- ACTIVITY
Each record that follows should be transcribed word for word.

- INPUT DATA
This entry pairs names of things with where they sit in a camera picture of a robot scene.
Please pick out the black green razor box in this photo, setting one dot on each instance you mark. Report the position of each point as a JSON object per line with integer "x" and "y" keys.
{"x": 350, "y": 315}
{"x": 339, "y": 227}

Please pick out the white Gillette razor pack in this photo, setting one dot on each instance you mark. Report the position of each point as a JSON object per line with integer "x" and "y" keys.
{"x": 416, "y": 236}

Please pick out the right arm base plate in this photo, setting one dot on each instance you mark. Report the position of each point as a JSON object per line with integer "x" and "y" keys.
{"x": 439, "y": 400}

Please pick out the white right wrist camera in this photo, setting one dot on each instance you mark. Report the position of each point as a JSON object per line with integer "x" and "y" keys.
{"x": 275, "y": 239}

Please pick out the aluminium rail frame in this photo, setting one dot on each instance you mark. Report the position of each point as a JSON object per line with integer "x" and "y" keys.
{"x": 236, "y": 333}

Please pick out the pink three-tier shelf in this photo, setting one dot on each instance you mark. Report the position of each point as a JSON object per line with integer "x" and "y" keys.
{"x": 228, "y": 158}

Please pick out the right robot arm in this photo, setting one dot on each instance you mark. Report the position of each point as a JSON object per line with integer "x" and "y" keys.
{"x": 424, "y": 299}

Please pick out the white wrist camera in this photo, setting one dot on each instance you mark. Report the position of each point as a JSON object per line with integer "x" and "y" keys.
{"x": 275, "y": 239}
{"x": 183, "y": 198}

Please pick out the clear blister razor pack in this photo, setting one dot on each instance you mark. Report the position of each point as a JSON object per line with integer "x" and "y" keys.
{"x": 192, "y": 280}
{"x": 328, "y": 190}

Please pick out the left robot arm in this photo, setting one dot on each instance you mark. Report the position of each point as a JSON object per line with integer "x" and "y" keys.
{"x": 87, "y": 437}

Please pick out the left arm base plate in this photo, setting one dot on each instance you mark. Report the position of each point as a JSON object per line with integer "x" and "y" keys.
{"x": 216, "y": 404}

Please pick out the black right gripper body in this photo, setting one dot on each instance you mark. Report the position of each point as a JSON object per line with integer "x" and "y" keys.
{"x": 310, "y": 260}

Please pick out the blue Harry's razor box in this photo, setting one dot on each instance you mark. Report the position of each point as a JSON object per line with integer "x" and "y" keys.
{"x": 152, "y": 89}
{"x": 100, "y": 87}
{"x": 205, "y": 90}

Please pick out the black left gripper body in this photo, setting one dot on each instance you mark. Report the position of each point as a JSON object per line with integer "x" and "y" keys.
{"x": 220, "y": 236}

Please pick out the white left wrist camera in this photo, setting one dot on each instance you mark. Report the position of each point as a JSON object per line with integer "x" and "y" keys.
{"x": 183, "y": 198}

- THE ANSWER
This entry pairs names of things with where they sit in a camera picture of a robot scene.
Please pick out the black green razor box in this photo, setting one dot on each instance you mark. Report the position of each point as a JSON object per line with integer "x" and "y" keys.
{"x": 350, "y": 315}
{"x": 339, "y": 227}

Please pick out the white Gillette razor pack in this photo, setting one dot on each instance you mark. Report the position of each point as a JSON object per line with integer "x" and "y" keys.
{"x": 416, "y": 236}

Please pick out the right arm base plate in this photo, setting one dot on each instance you mark. Report the position of each point as a JSON object per line with integer "x" and "y" keys.
{"x": 439, "y": 400}

Please pick out the white right wrist camera in this photo, setting one dot on each instance you mark. Report the position of each point as a JSON object per line with integer "x" and "y" keys.
{"x": 275, "y": 239}

Please pick out the aluminium rail frame in this photo, setting one dot on each instance you mark. Report the position of each point as a JSON object per line with integer "x" and "y" keys.
{"x": 236, "y": 333}

Please pick out the pink three-tier shelf in this photo, setting one dot on each instance you mark. Report the position of each point as a JSON object per line with integer "x" and "y" keys.
{"x": 228, "y": 158}

Please pick out the right robot arm in this photo, setting one dot on each instance you mark. Report the position of each point as a JSON object per line with integer "x" and "y" keys.
{"x": 424, "y": 299}

Please pick out the white wrist camera in this photo, setting one dot on each instance you mark. Report the position of each point as a JSON object per line with integer "x" and "y" keys.
{"x": 275, "y": 239}
{"x": 183, "y": 198}

Please pick out the clear blister razor pack in this photo, setting one dot on each instance you mark. Report the position of each point as a JSON object per line with integer "x" and "y" keys.
{"x": 192, "y": 280}
{"x": 328, "y": 190}

Please pick out the left robot arm in this photo, setting one dot on each instance you mark. Report the position of each point as a JSON object per line with integer "x" and "y" keys.
{"x": 87, "y": 437}

Please pick out the left arm base plate in this photo, setting one dot on each instance you mark. Report the position of each point as a JSON object per line with integer "x" and "y" keys.
{"x": 216, "y": 404}

Please pick out the black right gripper body in this photo, setting one dot on each instance you mark. Report the position of each point as a JSON object per line with integer "x" and "y" keys.
{"x": 310, "y": 260}

Please pick out the blue Harry's razor box in this photo, setting one dot on each instance you mark. Report the position of each point as a JSON object per line with integer "x" and "y" keys.
{"x": 152, "y": 89}
{"x": 100, "y": 87}
{"x": 205, "y": 90}

Please pick out the black left gripper body in this photo, setting one dot on each instance you mark. Report the position of each point as a JSON object per line with integer "x" and "y" keys.
{"x": 220, "y": 236}

Please pick out the white left wrist camera in this photo, setting one dot on each instance you mark. Report the position of each point as a JSON object per line with integer "x" and "y" keys.
{"x": 183, "y": 198}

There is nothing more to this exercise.